Memory/cache performance in working with arrays in C

cc99memory

I've been toying with some array examples in C. I want to understand more about memory concepts, alignment, and cache. Especially on large arrays on heap. Sometimes I work on large images (extremely large) so that's why it's important to me, but it doesn't matter for what I'm asking now.

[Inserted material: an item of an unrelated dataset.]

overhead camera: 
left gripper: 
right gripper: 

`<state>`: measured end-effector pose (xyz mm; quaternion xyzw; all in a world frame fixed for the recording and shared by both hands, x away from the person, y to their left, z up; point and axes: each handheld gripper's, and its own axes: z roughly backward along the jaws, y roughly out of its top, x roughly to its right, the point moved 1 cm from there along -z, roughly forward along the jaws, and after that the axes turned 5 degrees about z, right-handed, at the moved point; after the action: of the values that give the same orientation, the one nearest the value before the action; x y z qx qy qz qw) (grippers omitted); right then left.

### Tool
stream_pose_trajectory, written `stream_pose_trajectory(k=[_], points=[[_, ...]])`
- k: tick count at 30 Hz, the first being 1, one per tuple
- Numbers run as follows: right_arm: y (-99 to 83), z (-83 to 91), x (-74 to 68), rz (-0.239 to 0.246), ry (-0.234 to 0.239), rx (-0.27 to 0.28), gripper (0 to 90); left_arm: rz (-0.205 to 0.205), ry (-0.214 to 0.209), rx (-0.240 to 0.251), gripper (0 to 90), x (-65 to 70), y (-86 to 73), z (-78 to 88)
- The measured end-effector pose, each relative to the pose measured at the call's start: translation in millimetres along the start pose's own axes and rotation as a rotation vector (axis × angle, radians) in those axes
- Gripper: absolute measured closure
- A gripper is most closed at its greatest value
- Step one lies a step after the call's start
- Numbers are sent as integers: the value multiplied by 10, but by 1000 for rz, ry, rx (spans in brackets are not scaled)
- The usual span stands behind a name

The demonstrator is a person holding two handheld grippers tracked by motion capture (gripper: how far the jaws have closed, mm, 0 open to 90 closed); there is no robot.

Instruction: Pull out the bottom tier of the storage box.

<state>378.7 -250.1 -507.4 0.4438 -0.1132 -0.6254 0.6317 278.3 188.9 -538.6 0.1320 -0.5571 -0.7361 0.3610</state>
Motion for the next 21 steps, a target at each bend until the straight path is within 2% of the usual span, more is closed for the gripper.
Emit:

I wrote a following example:

#include <stdio.h>
#include <stdlib.h>
#include <inttypes.h>
#include <GLFW/glfw3.h>

#define ARRAY_NUM 1000000 * 1000 // GIG
int main(int argc, char *argv[]) {

    if(!glfwInit()) {
        exit(EXIT_FAILURE);
    }

    uint64_t *array = malloc(sizeof(uint64_t) * ARRAY_NUM);

    double time_start = glfwGetTime();
    for(uint64_t i = 0; i < ARRAY_NUM; ++i) {
        array[i] = 0xff;
    }
    double time_end = glfwGetTime();

    free(array);
    glfwTerminate();

    double performance = ((ARRAY_NUM * sizeof(uint64_t))/1000000) / (time_end - time_start);
    printf("Done in %f\n", (time_end - time_start));
    printf("Performance: %f MB/s\n", performance);

    exit(EXIT_SUCCESS);
}

With 1 gig allocated I get:

Done in 36.126213
Performance: 221.445854 MB/s

300 meg I get:

Done in 7.564931
Performance: 317.253391 MB/s

200 meg I get:

Done in 1.279391
Performance: 1250.594728 MB/s

100 meg I get:

Done in 0.355763
Performance: 2248.685313 MB/s

10 meg I get:

Done in 0.036575
Performance: 2187.315761 MB/s

and 1 meg I get:

Done in 0.004050
Performance: 1975.160383 MB/s

Of course, timings vary ~5-10% between runs.

Now, what I'm wondering here is what can and should be done in order to have consistent maximum throughput one could get in order to traverse arrays on the heap – especially large ones. Something tells me that even highest numbers of 2+ GB/s aren't top numbers here, and what interests me is 1 meg result vs 10 and 100 – it seems cache gets hot only after certain time.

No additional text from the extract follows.